What you need to do
How many lines of the data include the string "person"? State the number and nothing else.

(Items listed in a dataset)
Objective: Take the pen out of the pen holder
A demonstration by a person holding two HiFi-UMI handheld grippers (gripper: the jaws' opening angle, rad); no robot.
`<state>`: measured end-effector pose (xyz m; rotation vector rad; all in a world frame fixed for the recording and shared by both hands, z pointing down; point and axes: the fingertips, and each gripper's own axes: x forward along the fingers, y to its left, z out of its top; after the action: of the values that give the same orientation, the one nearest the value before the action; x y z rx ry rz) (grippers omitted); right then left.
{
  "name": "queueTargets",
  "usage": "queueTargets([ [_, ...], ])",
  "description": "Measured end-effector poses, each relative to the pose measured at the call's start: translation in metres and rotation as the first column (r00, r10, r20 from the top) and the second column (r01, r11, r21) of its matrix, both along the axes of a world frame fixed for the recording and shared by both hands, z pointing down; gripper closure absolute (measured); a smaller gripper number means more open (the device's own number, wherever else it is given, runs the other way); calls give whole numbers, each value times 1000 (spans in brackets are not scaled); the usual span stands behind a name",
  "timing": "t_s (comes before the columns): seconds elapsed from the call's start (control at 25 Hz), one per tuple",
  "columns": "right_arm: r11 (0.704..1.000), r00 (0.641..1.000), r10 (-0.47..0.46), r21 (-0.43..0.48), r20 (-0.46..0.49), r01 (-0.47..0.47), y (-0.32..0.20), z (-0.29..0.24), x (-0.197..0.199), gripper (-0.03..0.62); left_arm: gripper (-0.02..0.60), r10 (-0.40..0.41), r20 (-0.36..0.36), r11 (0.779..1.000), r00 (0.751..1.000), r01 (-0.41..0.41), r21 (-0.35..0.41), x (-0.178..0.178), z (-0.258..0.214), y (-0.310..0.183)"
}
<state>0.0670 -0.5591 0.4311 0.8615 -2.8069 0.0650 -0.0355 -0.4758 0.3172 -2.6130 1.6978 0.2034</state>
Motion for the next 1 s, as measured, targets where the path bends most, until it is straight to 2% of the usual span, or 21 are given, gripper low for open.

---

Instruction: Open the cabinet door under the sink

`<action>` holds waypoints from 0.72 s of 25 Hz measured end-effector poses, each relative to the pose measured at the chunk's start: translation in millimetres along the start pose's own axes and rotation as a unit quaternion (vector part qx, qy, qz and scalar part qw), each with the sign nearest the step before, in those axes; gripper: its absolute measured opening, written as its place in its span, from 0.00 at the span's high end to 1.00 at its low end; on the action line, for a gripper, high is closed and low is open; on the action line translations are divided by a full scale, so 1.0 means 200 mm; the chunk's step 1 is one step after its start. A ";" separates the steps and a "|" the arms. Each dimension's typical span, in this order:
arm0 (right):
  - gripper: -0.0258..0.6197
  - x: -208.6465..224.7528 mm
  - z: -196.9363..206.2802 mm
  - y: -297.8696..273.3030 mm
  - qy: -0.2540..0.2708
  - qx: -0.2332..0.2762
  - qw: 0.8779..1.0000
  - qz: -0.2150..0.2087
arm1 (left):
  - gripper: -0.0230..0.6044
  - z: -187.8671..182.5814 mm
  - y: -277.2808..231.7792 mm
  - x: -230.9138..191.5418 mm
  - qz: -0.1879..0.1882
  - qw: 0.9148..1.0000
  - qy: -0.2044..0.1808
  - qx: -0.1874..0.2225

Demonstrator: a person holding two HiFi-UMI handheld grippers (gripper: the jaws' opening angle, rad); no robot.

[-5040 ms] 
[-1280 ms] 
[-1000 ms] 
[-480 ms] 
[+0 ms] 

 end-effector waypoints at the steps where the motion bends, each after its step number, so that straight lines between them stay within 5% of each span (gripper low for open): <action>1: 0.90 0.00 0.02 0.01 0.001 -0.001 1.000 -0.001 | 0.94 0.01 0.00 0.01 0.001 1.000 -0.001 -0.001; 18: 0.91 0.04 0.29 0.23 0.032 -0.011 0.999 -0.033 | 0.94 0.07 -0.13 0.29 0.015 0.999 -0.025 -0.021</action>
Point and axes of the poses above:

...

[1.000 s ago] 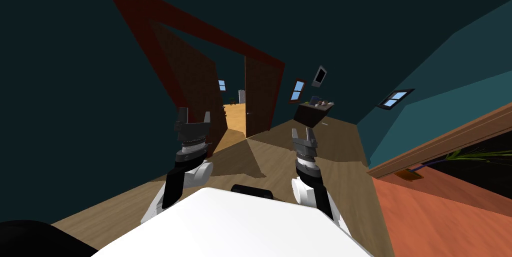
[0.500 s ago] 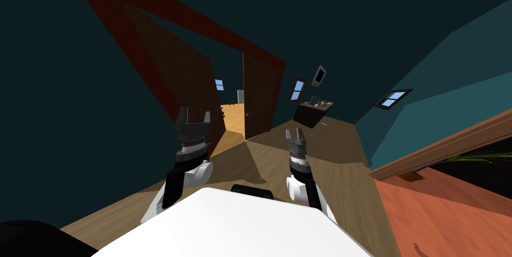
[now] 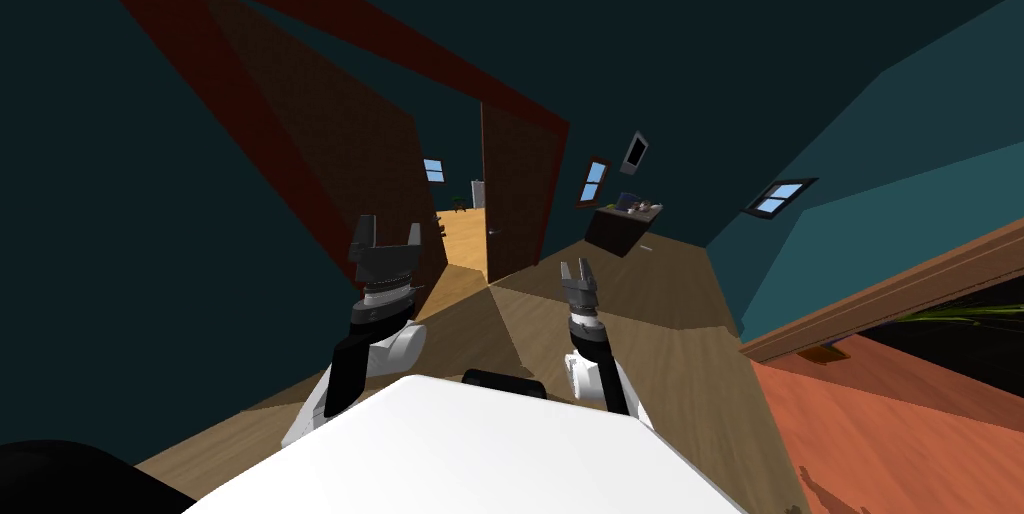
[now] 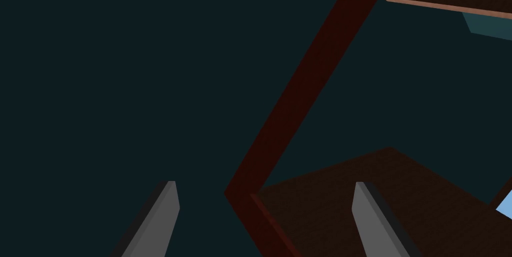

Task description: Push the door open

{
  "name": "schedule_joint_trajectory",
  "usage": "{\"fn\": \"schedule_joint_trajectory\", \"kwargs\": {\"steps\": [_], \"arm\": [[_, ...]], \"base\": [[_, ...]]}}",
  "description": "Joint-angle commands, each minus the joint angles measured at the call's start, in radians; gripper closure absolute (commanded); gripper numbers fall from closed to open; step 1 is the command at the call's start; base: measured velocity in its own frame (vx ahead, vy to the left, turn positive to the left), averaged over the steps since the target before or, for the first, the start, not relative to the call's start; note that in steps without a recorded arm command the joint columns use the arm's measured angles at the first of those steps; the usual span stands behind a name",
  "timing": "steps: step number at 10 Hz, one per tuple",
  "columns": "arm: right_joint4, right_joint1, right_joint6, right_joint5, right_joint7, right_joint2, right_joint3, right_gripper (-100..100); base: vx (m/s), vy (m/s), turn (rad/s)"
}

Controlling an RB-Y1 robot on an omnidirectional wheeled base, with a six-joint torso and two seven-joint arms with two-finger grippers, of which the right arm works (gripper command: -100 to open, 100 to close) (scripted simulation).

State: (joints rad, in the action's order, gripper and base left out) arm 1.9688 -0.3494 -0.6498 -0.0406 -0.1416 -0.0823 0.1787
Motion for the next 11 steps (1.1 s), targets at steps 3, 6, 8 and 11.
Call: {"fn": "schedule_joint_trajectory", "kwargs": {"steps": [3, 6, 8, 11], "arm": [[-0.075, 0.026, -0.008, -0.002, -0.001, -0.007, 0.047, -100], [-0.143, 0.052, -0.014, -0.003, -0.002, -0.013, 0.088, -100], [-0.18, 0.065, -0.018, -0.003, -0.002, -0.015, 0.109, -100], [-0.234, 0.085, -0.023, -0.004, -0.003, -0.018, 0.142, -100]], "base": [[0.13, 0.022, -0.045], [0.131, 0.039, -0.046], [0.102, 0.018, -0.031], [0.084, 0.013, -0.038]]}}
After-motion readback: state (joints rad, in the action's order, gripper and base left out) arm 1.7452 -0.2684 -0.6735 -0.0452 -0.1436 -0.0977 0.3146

Worked solution
2